On September 26, 2017, the Department of Justice announced fraud and corruption charges had been brought against 10 people in college basketball, including four coaches. The list of coaches arrested and charged with federal crimes includes Oklahoma State’s Lamont Evans, Auburn’s Chuck Person, Arizona’s Emanuel Richardson, and Southern California’s Tony Bland. The head of Nike’s Elite Youth Basketball League, Merl Code, as well as Adidas director of global sports Marketing James Gatto have also been charged.
The list of schools is continuing to grow as Louisville, Miami, and Alabama are also reportedly involved. Each of the coaches are charged with solicitation of bribes, honest services fraud conspiracy, bribery conspiracy, honest service fraud, conspiracy to commit wire fraud, and Travel Act conspiracy.
The FBI conducted an undercover operation starting in 2015, using wiretaps, surveillance video, undercover agents, and cooperative witnesses. The coaches were caught taking thousands of dollars in bribes to steer college basketball players toward certain financial advisors and sports agents. In the initial press conference, acting United States Attorney for the Southern District of New York Joon H. Kim said, “the picture of college basketball painted by the charges brought today is not a pretty one—coaches at some of the nation’s top programs taking cash bribes, managers and advisors circling blue-chip prospects like coyotes, and employees of a global sportswear company funneling cash to families of high school recruits.”

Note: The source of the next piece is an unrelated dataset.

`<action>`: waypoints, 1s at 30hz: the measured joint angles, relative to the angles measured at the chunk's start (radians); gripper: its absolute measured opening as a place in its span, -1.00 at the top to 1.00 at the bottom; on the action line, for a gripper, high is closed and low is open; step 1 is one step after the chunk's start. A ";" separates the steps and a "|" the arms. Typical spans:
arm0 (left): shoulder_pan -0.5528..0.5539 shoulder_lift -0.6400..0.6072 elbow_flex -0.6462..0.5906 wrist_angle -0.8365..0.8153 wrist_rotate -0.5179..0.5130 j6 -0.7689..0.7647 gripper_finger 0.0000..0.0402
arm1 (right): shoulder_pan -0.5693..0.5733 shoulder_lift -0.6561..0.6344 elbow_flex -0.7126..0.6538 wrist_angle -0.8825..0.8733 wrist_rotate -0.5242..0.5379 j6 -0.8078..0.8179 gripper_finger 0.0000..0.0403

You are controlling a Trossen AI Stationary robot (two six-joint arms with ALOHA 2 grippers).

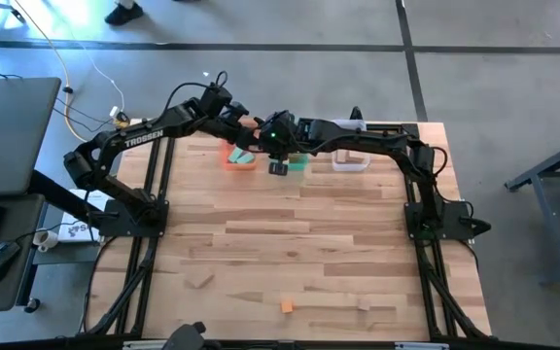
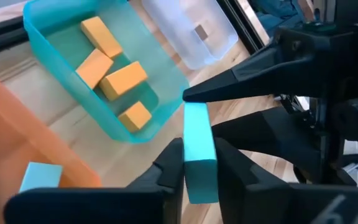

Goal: Sort & place blocks by color
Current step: Put the light blue block into the orange bin

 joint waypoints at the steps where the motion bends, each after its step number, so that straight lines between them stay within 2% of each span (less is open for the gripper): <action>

Kim said upwards of $100,000 in some cases was secretly paid to top recruits. This clearly violates NCAA rules and led corruption and fraud when the apparel companies and coaches made the payments secretly and to evade NCAA rules. If a company such as Adidas or Nike decided to pay an 18-year old high school graduate to sign with them, it would not be illegal, however it would disqualify them from competing in the NCAA. In this case, the companies attempted to find a way around these rules and funneled money through the college coaches to the players’ families.
So far, there are three players universally believed to have received money: Arizona recruit Jahvon Quinerly, Louisville freshman Brian Bowen, and uncommitted Nassir Little from Florida. Bowen has reportedly already been suspended indefinitely by Louisville and will most likely never be eligible to play college basketball. The same is thought to be the case for Quinerly and Little, as both are tied to accepting bribes to attend certain schools.
It is unclear what will happen next, but many believe the list of coaches will grow and more programs and charges will be revealed. Also, it is possible the FBI could turn their attention to college football, where it has long been rumored players have received illegal payments from universities and from boosters of programs. The situation in college football is slightly different however, in that the extra benefits are not believed to be delivered through apparel companies and sports agents as was done here. One thing is for certain however, this situation is far from over.